Family members and clinicians often want the restless ones to be more average. Those who have too little or too much of an essential trait may not turn mothers into grandmothers. For example, when given a choice between medicines that made her driven son popular or those that made him smarter, one mother chose the former! "He will need friends in order to get through life." (I think the boy's father would have made the opposite choice.) As for a child who is sufficiently annoying, stubborn, and domineering, and like one of Suomi's irritable rhesus, less gifted or less defended by strong-minded parents, many of us nudge him into a psychiatrist who recommends a "mood stabilizer" such as lithium or an anticonvulsant that makes him slow, thirsty, sleepy, obese, confused, and less attentive.

Sometimes the news is good, even spectacular. Medicines can make bipolar life more tolerable and less intense for everyone. People sometimes become more usefully creative and without major difficulties with side effects...so the story goes. And, according to psychiatrists who specialize in bipolar disorder, it really can happen that way. And the ones who see me often dislike psychiatrists for genetic reasons or because of bad experiences with them.

Our clients, however, often ride a tossed coin, choosing between the poisons they already enjoy and the prescribed ones that are guaranteed to be less fun. Repeated encouragement to "give-it-a-try" can lead to long explorations for a specific individual even though his genome was not in the drug tests. Sometimes he gets lucky with the first substance or second, or, often with three or four in combination but with little guarantee that all are needed. And no one wants to bother a stable recipe! Sometimes he is less fortunate. The first experiences create a believer, the second elicit a sense of fraud and betrayal. Given our ignorance yet about genes and their matches to medicines, the second outcome is more probable.

On the behavioral path, we psychologists want to find that "cognitive-behavior therapy" enlists the patient in regulating his sleep, activity, and eating patterns. And in eliminating the important things of life such as "older whiskey, faster horses, more money, and younger women"! That is, some psychologists report these benefits with some patients. But as with medicines, we behaviorists can't move from group data to individual predictions except that people with fewer complaints of shorter duration usually get better than the other kind. And who the hell needs CBT for that!

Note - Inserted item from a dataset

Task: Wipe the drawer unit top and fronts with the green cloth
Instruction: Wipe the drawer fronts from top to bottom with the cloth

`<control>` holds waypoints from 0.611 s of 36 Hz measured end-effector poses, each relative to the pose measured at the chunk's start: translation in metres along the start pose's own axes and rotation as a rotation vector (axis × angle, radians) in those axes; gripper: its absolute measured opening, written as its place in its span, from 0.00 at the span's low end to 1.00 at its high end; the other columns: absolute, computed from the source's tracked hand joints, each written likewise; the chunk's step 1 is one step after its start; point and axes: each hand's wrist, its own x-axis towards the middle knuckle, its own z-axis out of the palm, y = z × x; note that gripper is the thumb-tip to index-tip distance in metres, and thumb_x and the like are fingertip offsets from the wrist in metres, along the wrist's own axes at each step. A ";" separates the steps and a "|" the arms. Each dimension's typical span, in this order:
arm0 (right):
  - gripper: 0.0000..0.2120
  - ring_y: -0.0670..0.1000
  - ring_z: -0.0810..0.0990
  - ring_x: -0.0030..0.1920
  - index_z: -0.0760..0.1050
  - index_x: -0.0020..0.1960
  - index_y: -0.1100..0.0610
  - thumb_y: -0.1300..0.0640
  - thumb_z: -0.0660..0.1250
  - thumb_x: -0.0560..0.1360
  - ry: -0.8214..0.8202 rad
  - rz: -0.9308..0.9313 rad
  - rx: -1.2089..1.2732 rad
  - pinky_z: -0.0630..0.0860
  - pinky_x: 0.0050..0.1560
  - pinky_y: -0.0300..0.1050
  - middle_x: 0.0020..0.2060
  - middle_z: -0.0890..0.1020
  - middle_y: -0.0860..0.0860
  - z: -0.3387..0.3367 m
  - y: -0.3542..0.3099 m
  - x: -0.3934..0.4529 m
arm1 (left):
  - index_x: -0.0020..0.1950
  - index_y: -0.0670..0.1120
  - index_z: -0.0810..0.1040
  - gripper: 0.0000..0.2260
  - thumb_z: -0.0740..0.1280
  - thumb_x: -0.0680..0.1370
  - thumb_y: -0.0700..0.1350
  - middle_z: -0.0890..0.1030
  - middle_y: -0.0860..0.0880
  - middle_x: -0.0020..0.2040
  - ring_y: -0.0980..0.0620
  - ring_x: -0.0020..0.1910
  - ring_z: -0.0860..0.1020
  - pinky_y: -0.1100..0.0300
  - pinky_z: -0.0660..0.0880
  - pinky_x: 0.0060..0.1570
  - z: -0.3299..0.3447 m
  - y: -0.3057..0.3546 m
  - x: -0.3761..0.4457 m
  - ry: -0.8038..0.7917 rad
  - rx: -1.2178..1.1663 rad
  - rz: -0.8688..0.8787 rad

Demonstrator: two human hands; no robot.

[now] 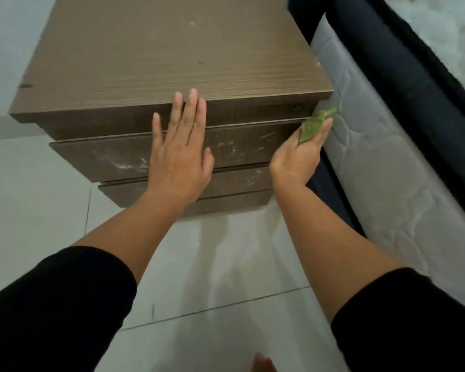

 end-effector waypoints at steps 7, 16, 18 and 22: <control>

Along these lines, even the best of us sometimes feels helpless. A gifted pediatrician, Phil Ziring, remarked that he wanted to be the last doctor to see a child before he got well! Russ Barkley, the inspiration for most of us interested in ADHD, asserted that the earlier a child comes to a mental health specialist, the worse the outcomes! This fact is blamed on genetic loadings rather than on modern diagnoses that often tell nothing solid about etiology, symptoms, treatment, or prognosis.

W. D. Hamilton, like many gifted people, makes our dilemma: Do we not call him mad because we call him great? John Forbes Nash spent time in an asylum although he also won a Nobel for having thoughts similar to Hamilton's. As with Nash, few among us can meter how well Hamilton tracked a reality and he might have remained obscure, and therefore, daft except for E.O. Wilson's confinement with one of his manuscripts on a long train ride. Between successes, Hamilton obsessed about the theoretical explanations for something that he might have first seen on a riverbank in South America. Withdrawal and frustration sometimes followed until he solved the problem. Sometimes he broke off pursuit and took a trip to forget the first problem and perhaps find another one. His spirit often lifted. He sometimes rode his bicycle like a madman, ignored poisonous insect bites in the jungle, and felt himself immune to malaria. This last belief (a sample of grandiosity?) killed him.

Could he have left us more gifts if medicated? Maybe. Could he do it without our calling him mad? No. Tradition and medical practice require our giving you a sign before we give you help. The conflict is much like that of giving antidepressants to a pregnant woman. Will babies do better if less embedded with the demons and bad-ass behavior that accompany a depressed mother? Or will fetal Paxil increase the chances for a psychopath to emerge? Or produce a mind that doesn't function without Vitamin P? No one knows or is apt to find out. We fear sins of commission more than those of omission...

Similarly, Kay Jamison, a prominent psychologist, author, and MacArthur Fellow, in Touched by Fire: Manic Depressive Illness and the Artistic Temperament, told of a score of geniuses deviled by their own rage. She told of her own, similar crises in An Unquiet Mind. For example, she once overdosed on lithium and spent a week in a coma rather than endure either her flights of ideas or the amounts of lithium that erased from memory anything that she read. She supervised a class of medical residents and worked on a stack of research projects at the time. Were her oscillations paced by a gene or by the chaotic nest that she arranged? Or, more likely, were she and her nest the outcome of a partnership between her genes and choices that she made?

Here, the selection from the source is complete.